Vom 12. April bis zum 20. August 1990 war die SPD der DDR an der Regierung unter Christdemokrat Lothar de Maizière beteiligt. In dieser Zeit stellte die Partei sechs Minister, darunter prominente Namen wie Markus Meckel (Äußeres), Regine Hildebrandt (Soziales) und Walter Romberg (Finanzen). Reinhard Höppner wurde Vizepräsident der Volkskammer, was die Integration der SPD in die neue politische Landschaft der DDR weiter festigte.
Vereinigung mit der westdeutschen SPD
Die politischen Entwicklungen und die fortschreitende Wiedervereinigung Deutschlands führten schließlich zu einer engeren Zusammenarbeit zwischen der SPD der DDR und der westdeutschen SPD. Auf dem Parteitag am 26. September 1990 in Berlin kam es zur Vereinigung der beiden Parteien. Dies war ein historischer Moment, der das Ende der politischen Teilung in Deutschland symbolisierte und die sozialdemokratische Bewegung in einem vereinten Deutschland stärken sollte.
Die Vereinigung wurde von den Mitgliedern der SDP als notwendig erachtet, um die sozialdemokratischen Werte und Ziele in einem neuen politischen Kontext zu vertreten. Der Zusammenschluss mit der SPD war nicht nur eine organisatorische Entscheidung, sondern auch ein Bekenntnis zu den Prinzipien der sozialen Gerechtigkeit, Demokratie und Menschenrechte.
Die SDP in der DDR spielte eine entscheidende Rolle während der Wendezeit und trug maßgeblich zu den politischen Veränderungen in der DDR bei. Gegründet von einer Gruppe von Reformern, die eine demokratische Gesellschaft anstrebten, konnte die Partei in kurzer Zeit an Bedeutung gewinnen und war in der Lage, einen Teil der Regierung zu stellen. Die Herausforderungen, die sie während dieser Zeit erlebte, insbesondere der Skandal um ihren ersten Vorsitzenden, waren jedoch nicht zu unterschätzen.

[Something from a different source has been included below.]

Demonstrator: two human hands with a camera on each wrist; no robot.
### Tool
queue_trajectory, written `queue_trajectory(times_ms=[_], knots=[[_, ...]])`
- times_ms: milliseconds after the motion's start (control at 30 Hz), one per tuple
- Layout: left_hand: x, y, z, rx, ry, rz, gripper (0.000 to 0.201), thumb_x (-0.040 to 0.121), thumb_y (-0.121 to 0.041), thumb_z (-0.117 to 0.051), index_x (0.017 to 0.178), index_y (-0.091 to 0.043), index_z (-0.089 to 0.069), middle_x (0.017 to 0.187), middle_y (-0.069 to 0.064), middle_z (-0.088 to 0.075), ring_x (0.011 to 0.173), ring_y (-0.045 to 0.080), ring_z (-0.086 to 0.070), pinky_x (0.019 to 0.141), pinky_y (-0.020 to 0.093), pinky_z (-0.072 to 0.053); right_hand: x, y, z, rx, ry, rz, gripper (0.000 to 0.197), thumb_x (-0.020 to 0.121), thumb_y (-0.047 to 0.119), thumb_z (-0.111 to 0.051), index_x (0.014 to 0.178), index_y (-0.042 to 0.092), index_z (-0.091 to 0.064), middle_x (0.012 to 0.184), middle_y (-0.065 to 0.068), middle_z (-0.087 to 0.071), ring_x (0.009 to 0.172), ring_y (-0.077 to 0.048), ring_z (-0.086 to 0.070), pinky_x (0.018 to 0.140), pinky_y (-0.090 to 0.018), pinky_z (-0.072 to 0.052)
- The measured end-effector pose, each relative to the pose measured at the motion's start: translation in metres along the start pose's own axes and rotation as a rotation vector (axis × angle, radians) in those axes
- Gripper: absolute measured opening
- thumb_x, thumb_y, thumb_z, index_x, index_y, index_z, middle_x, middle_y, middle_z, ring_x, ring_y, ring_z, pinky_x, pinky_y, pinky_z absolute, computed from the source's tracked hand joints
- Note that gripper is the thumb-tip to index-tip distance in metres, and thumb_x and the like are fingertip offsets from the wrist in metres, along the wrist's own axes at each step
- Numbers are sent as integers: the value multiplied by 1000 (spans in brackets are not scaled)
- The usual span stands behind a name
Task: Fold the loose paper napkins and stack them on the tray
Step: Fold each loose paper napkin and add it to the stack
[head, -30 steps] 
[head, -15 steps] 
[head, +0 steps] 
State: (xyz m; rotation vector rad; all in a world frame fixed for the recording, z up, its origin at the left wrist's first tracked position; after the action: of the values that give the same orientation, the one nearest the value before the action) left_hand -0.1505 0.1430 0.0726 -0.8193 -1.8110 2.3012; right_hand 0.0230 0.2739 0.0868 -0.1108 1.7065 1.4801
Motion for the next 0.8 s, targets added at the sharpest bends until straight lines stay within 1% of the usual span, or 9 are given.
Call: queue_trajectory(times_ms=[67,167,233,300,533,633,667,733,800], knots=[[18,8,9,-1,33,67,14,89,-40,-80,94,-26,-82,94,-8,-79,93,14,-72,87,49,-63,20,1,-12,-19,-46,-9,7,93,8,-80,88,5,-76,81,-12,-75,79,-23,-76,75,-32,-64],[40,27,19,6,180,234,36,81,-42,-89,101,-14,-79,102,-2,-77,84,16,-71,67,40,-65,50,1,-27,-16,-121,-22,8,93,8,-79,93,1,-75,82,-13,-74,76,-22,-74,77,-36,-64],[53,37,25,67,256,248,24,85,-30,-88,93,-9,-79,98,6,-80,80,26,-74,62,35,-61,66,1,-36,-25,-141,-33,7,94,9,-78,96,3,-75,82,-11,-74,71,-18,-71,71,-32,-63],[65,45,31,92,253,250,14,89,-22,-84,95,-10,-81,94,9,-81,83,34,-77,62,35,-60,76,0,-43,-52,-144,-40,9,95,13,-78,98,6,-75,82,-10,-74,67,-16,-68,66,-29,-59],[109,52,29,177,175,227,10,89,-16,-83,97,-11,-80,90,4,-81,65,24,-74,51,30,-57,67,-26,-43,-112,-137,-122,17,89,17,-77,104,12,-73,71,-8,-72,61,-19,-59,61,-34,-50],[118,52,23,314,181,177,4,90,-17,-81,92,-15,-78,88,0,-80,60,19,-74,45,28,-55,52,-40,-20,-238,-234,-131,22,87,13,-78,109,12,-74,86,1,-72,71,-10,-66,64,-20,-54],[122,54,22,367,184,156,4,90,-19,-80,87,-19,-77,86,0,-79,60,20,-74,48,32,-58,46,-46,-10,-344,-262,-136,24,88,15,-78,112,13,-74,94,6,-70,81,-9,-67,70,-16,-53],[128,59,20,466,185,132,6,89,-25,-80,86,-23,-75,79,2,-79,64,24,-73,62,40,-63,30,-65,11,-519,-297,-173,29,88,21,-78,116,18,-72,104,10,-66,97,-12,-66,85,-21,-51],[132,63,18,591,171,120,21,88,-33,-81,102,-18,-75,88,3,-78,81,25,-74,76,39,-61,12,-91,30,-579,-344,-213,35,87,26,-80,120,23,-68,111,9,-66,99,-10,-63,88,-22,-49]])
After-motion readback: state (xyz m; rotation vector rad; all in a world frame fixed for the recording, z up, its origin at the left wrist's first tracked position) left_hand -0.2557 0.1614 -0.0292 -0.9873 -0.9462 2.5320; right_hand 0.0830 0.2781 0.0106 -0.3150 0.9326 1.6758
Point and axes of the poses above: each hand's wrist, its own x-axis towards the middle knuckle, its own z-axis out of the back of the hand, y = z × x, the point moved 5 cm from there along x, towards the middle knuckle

Die Vereinigung mit der westdeutschen SPD markierte das Ende eines bedeutenden Kapitels in der Geschichte der DDR und die Geburt eines neuen politischen Subjekts im vereinten Deutschland. Die SDP, später SPD, wurde zu einem Symbol für die Wiedervereinigung und die Integration der sozialen Demokratie in der neuen deutschen Gesellschaft. Sie stellte sich der Herausforderung, die sozialen und politischen Bedürfnisse der Bevölkerung in einer sich verändernden Welt zu vertreten und bleibt bis heute ein wichtiger Bestandteil der deutschen politischen Landschaft.